*HOW TO COMPLETE THIS TASK*:
Using the data below, return the stretch from the line that contains "left finger appears" through the line that contains "Please examine the photo and determine if any dark", both included, exactly as it stands and nothing beyond it.

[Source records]
#####

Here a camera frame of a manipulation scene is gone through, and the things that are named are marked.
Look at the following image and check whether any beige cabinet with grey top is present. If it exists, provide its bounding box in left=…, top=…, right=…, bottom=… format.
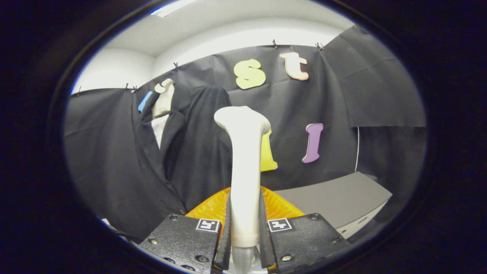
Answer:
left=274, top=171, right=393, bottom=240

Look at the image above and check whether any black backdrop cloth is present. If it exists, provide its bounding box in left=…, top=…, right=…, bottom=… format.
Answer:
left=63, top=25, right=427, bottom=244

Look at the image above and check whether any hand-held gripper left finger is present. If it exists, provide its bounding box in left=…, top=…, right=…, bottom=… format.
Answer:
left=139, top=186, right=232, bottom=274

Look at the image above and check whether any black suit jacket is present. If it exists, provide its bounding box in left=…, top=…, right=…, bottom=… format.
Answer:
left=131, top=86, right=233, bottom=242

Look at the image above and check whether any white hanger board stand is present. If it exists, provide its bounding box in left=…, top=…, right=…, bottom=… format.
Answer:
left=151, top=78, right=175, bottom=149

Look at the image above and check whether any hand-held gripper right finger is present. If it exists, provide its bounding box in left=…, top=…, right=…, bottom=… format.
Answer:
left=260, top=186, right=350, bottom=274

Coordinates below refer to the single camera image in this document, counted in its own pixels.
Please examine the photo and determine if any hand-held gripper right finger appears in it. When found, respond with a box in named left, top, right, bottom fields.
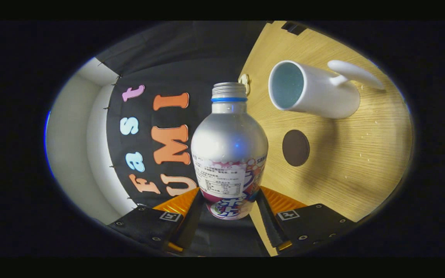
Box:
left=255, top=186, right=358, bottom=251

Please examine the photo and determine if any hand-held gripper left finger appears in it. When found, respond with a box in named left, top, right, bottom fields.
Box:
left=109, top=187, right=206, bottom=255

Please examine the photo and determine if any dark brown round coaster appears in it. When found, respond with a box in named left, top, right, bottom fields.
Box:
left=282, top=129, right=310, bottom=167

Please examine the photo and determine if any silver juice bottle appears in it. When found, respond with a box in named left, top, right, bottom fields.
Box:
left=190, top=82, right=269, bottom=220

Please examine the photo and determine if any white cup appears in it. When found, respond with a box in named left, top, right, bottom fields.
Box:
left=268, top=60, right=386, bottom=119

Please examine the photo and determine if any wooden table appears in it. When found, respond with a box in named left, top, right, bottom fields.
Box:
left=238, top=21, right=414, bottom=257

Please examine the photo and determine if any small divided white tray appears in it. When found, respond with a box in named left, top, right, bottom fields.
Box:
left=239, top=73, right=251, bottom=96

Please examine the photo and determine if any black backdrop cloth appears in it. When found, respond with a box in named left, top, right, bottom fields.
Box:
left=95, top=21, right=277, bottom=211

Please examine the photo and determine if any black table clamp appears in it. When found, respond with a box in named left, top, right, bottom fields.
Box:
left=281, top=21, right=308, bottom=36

#####

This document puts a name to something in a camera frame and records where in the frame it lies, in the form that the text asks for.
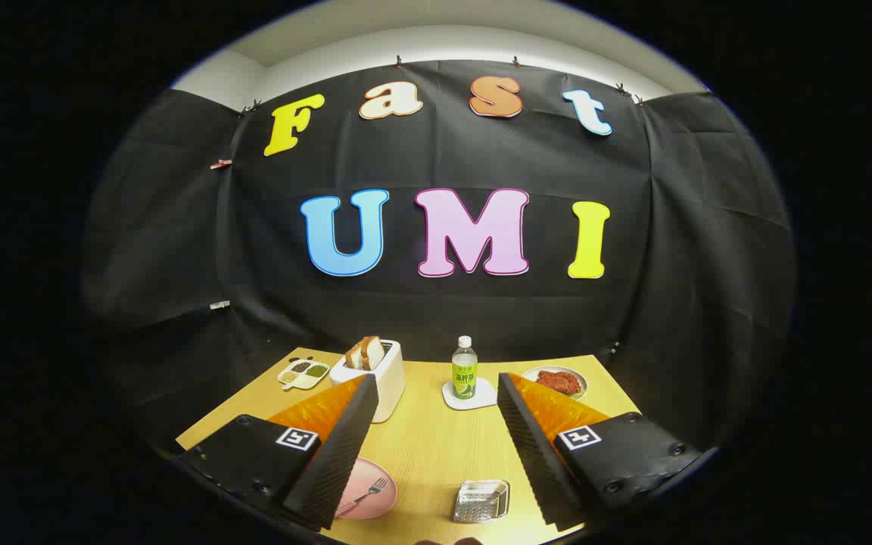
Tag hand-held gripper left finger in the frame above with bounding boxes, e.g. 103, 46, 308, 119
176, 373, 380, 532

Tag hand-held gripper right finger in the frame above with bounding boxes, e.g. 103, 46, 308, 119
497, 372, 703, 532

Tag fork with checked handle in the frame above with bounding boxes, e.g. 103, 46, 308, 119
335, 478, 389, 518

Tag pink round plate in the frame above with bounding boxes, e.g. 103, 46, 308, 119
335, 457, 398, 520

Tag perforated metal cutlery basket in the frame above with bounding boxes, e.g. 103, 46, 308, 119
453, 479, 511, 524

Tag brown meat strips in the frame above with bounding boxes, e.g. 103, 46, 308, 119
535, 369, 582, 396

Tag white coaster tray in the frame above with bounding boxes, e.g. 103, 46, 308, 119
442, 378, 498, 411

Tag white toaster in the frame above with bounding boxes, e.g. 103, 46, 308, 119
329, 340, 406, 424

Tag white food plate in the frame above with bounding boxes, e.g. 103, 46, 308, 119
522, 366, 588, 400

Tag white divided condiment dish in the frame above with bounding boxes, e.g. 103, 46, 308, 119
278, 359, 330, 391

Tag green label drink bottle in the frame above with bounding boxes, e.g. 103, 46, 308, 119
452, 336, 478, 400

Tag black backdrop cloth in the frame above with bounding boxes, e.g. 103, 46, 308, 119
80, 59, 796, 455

#####

*THE COMPLETED TASK*:
Please examine the photo and determine if any hand-held gripper left finger appears in it. When found, respond with a box in named left, top, right, bottom fields.
Box:
left=109, top=187, right=206, bottom=255

Please examine the photo and determine if any dark brown round coaster appears in it. When found, respond with a box in named left, top, right, bottom fields.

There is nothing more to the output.